Dynamic step names. Step names must be deterministic. If you generate step names using timestamps, random values, or external state, the SDK can’t match them to cached results on replay.

The fix: version-pinned deployments#

The solution is straightforward once you understand the problem. Every deployment publishes a new numbered Lambda version (1, 2, 3…), and your triggers reference that specific version, not the alias.

In CDK, this means your EventBridge rules, S3 triggers, or whatever initiates the durable execution should target lambdaFunction.currentVersion, not an alias.

// Generate a numbered version on every deployment
const version = lambdaFn.currentVersion;

// Target the version, not the alias
new events.Rule(this, 'MyTrigger', {
  eventPattern: { source: ['my.app'] },
  targets: [new targets.LambdaFunction(version)],
});

When CDK deploys a new version, it updates the trigger to point to the new version ARN. New events hit the new version. Already-running executions stay on their original version because they were started with its specific ARN.

We also set AllowInvokeLatest: false in the DurableConfig:

const cfnFunction = lambdaFn.node.defaultChild as lambda.CfnFunction;
cfnFunction.addPropertyOverride('DurableConfig', {
  ExecutionTimeout: 3600,
  RetentionPeriodInDays: 30,
  AllowInvokeLatest: false,
});

This prevents anyone from accidentally starting a durable execution via $LATEST. It’s a guardrail. It won’t stop the alias mismatch problem on its own, but it catches the most obvious mistake.

What this means for your CI/CD#

Traditional deployment strategies assume a short drain period: a few seconds for HTTP connections to close before shifting traffic. With Durable Lambda, the “drain” period is the entire ExecutionTimeout, which can be up to a year.

Standard blue/green deployments where the old version is deleted after the shift are incompatible with durable execution. You need version coexistence, not version replacement.

In practice this means:

• Publish a new Lambda version on every deployment. This is the default CDK behaviour with currentVersion, but make sure your RemovalPolicy is set to RETAIN. You don’t want CDK cleaning up old versions that still have active executions.
• Never delete old versions while executions are in flight. Lambda allows up to 75GB of code storage per account, which is enough for hundreds of versions.
• Pin your SDK version. Include @aws/durable-execution-sdk-js in your deployment package rather than relying on the runtime-managed version. Pin it in your package.json.
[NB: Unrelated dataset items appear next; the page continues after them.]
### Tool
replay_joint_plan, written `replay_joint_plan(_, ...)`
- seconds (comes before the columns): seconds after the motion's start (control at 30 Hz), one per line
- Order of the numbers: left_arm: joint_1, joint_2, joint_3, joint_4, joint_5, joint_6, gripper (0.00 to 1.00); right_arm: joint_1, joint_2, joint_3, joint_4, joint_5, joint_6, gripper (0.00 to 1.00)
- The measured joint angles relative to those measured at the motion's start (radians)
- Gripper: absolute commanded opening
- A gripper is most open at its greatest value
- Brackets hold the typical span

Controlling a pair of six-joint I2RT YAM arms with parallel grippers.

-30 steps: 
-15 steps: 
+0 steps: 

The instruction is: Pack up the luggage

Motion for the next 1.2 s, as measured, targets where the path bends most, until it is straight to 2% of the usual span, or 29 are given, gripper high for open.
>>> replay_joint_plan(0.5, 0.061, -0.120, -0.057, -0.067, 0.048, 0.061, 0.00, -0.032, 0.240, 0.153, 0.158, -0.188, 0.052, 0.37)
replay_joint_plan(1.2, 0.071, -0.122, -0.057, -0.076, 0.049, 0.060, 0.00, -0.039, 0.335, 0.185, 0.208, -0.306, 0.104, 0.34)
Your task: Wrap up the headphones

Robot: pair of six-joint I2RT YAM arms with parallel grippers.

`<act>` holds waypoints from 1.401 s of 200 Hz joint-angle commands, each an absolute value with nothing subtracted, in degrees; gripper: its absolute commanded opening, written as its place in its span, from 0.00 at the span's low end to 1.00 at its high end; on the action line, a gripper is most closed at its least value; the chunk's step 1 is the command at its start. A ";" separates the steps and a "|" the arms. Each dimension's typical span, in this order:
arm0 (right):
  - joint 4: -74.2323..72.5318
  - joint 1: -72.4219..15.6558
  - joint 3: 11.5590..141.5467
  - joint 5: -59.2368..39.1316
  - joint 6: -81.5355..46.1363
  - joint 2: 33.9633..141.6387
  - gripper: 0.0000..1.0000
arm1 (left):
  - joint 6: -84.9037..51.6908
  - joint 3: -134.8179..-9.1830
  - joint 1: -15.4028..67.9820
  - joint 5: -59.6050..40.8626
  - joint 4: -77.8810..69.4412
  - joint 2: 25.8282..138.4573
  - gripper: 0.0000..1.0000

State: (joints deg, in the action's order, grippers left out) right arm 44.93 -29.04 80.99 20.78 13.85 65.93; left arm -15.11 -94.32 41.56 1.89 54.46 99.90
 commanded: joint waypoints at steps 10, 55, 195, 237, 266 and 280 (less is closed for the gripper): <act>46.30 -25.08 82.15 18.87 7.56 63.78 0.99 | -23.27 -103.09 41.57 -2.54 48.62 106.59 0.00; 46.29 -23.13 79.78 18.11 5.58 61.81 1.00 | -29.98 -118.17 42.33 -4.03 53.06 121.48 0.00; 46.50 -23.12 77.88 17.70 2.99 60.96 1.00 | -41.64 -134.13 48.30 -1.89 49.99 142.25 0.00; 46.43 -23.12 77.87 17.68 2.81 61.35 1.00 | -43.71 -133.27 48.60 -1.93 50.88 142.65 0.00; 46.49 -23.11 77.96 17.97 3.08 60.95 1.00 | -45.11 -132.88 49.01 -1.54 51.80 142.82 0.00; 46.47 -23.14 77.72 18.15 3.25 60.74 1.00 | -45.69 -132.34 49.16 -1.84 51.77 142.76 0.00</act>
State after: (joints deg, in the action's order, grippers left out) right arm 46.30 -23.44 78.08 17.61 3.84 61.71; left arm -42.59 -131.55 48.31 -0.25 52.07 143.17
You don’t want a runtime update changing replay behaviour under active executions.

Deployment strategy	Impact on durable executions	Recommendation
All-at-once (alias update)	Crashes in-flight executions on resumption	Don’t use
Canary (CodeDeploy traffic shift)	Executions may start on one version, resume on another	Don’t use
Version-pinned triggers	Execution stays on its starting code	Use this

The takeaway#

Durable Lambda is a real change in how you write long-running stateful workflows. A single Lambda handler, no Step Functions, no state machine to manage. We’re running production AI inference pipelines on it and the developer experience is excellent.

But the deployment model is different from everything else in Lambda-land. If you’re adopting it, version-pin from day one. Don’t wait until you hit the “some pass, some fail” confusion we did. The replay model is elegant but unforgiving. It expects the same code at every checkpoint, and the default alias behaviour doesn’t guarantee that.

The AWS docs cover this, but it’s easy to skim past. Hopefully this saves you a confusing afternoon.